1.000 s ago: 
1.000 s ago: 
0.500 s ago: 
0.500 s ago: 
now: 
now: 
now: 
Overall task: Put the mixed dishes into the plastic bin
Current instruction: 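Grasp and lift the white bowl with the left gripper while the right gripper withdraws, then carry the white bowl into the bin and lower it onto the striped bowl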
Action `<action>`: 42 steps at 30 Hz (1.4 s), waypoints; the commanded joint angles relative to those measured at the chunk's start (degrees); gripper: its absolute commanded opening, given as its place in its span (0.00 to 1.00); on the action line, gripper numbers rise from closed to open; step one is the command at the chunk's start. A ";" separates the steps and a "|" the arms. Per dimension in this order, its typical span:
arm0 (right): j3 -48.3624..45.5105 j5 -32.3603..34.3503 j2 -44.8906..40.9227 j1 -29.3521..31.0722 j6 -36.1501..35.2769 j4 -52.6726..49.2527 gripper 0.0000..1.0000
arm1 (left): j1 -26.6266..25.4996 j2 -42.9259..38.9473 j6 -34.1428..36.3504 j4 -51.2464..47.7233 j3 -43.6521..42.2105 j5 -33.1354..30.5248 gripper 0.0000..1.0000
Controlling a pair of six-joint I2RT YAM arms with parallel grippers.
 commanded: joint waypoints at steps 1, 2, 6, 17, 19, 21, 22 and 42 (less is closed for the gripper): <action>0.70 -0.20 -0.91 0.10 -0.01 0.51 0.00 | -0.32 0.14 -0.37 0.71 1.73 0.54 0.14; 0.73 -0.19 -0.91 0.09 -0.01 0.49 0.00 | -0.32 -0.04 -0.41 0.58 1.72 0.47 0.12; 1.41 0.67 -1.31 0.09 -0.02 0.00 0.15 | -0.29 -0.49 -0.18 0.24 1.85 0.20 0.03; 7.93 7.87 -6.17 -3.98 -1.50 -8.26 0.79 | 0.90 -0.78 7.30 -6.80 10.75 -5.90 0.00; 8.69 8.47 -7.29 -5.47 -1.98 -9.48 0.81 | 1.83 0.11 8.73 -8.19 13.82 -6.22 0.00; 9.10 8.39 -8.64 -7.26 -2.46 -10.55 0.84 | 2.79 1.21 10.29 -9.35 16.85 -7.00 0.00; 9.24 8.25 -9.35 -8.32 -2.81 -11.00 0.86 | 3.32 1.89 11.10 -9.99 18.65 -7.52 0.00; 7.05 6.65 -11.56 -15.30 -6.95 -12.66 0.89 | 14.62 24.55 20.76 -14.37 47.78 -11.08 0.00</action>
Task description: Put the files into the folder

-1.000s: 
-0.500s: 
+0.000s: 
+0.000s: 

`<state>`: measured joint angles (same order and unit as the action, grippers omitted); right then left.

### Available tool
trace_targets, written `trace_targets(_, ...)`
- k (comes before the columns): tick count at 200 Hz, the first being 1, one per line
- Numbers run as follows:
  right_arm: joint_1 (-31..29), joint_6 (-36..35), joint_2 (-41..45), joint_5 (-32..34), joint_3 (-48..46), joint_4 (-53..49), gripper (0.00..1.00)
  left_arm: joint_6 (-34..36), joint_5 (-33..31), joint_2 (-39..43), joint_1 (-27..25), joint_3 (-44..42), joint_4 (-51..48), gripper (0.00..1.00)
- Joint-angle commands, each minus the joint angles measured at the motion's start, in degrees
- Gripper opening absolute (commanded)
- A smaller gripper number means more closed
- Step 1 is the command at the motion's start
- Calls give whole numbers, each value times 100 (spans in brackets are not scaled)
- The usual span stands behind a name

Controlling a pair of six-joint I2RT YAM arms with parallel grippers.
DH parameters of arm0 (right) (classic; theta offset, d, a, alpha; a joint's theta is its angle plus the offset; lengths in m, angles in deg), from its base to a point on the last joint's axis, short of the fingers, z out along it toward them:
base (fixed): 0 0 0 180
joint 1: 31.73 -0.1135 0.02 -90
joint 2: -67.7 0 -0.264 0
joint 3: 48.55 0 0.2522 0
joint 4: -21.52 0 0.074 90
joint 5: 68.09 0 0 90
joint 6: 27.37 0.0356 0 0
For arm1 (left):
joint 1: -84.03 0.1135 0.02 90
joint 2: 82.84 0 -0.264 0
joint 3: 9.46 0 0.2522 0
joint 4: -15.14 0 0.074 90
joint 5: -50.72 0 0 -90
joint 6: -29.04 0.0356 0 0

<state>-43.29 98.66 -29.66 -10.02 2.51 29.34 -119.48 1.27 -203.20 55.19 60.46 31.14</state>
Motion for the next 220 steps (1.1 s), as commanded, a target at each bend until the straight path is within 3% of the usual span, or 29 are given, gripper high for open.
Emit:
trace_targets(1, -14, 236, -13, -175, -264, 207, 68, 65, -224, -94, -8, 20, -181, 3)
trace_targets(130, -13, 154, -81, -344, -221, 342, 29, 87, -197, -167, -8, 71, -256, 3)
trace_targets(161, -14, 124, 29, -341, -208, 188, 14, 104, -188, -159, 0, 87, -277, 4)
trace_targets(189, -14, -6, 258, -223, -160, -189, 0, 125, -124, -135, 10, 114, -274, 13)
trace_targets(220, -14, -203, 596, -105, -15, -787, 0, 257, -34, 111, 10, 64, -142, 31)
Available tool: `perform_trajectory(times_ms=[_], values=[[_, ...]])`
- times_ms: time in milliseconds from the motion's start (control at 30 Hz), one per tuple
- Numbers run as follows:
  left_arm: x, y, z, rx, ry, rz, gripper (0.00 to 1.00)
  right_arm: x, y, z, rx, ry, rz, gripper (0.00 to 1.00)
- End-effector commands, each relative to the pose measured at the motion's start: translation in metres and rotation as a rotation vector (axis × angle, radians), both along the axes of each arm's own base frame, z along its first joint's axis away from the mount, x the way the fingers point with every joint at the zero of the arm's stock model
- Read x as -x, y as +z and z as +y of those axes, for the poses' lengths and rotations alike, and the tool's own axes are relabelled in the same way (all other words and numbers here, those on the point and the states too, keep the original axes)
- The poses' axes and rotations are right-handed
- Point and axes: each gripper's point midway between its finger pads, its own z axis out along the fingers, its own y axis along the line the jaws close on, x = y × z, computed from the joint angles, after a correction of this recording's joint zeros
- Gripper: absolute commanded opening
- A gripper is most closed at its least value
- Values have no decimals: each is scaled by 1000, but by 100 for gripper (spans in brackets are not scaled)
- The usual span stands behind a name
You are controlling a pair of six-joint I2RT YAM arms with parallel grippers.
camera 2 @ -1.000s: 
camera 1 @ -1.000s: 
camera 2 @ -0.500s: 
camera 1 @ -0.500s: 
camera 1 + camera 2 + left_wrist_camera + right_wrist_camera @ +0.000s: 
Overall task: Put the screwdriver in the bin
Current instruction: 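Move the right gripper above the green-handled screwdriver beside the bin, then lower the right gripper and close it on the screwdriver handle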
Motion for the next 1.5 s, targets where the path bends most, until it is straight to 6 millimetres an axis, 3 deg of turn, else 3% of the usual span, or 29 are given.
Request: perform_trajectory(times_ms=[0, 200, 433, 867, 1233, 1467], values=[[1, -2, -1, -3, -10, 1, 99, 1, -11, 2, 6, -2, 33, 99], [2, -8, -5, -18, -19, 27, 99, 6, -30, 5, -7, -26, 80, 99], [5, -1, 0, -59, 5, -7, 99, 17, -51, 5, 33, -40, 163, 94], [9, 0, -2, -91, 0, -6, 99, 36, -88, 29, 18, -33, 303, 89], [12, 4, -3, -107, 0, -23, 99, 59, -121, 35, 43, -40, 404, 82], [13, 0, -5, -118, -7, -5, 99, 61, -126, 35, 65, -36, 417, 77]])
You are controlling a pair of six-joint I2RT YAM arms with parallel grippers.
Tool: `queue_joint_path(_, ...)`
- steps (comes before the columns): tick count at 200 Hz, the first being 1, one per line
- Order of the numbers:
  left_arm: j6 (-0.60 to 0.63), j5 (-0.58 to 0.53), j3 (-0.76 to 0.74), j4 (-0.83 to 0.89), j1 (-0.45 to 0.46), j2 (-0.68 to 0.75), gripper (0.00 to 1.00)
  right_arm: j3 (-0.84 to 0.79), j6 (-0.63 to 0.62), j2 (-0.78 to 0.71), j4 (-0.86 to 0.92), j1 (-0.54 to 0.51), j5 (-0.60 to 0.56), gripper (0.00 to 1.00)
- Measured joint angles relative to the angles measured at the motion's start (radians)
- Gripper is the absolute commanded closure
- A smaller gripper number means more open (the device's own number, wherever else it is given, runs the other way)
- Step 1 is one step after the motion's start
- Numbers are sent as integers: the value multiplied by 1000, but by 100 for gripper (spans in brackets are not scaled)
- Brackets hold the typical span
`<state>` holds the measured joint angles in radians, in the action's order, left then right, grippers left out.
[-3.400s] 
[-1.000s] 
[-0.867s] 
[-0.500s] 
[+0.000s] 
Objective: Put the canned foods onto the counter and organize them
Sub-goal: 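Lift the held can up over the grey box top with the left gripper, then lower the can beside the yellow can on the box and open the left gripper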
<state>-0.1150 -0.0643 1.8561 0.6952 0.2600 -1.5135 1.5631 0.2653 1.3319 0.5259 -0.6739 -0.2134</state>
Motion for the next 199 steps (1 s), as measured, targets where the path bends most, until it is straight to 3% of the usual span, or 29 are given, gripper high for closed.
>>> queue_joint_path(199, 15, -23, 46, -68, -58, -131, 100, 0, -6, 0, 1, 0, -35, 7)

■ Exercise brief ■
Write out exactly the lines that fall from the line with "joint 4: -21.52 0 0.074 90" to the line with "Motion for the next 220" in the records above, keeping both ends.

■ Answer section ■
joint 4: -21.52 0 0.074 90
joint 5: 68.09 0 0 90
joint 6: 27.37 0.0356 0 0
For arm1 (left):
joint 1: -84.03 0.1135 0.02 90
joint 2: 82.84 0 -0.264 0
joint 3: 9.46 0 0.2522 0
joint 4: -15.14 0 0.074 90
joint 5: -50.72 0 0 -90
joint 6: -29.04 0.0356 0 0

<state>-43.29 98.66 -29.66 -10.02 2.51 29.34 -119.48 1.27 -203.20 55.19 60.46 31.14</state>
Motion for the next 220 steps (1.1 s), as commanded, a target at each bend until the straight path is within 3% of the usual span, or 29 are given, gripper high for open.

Apart from this answer, nothing more is required.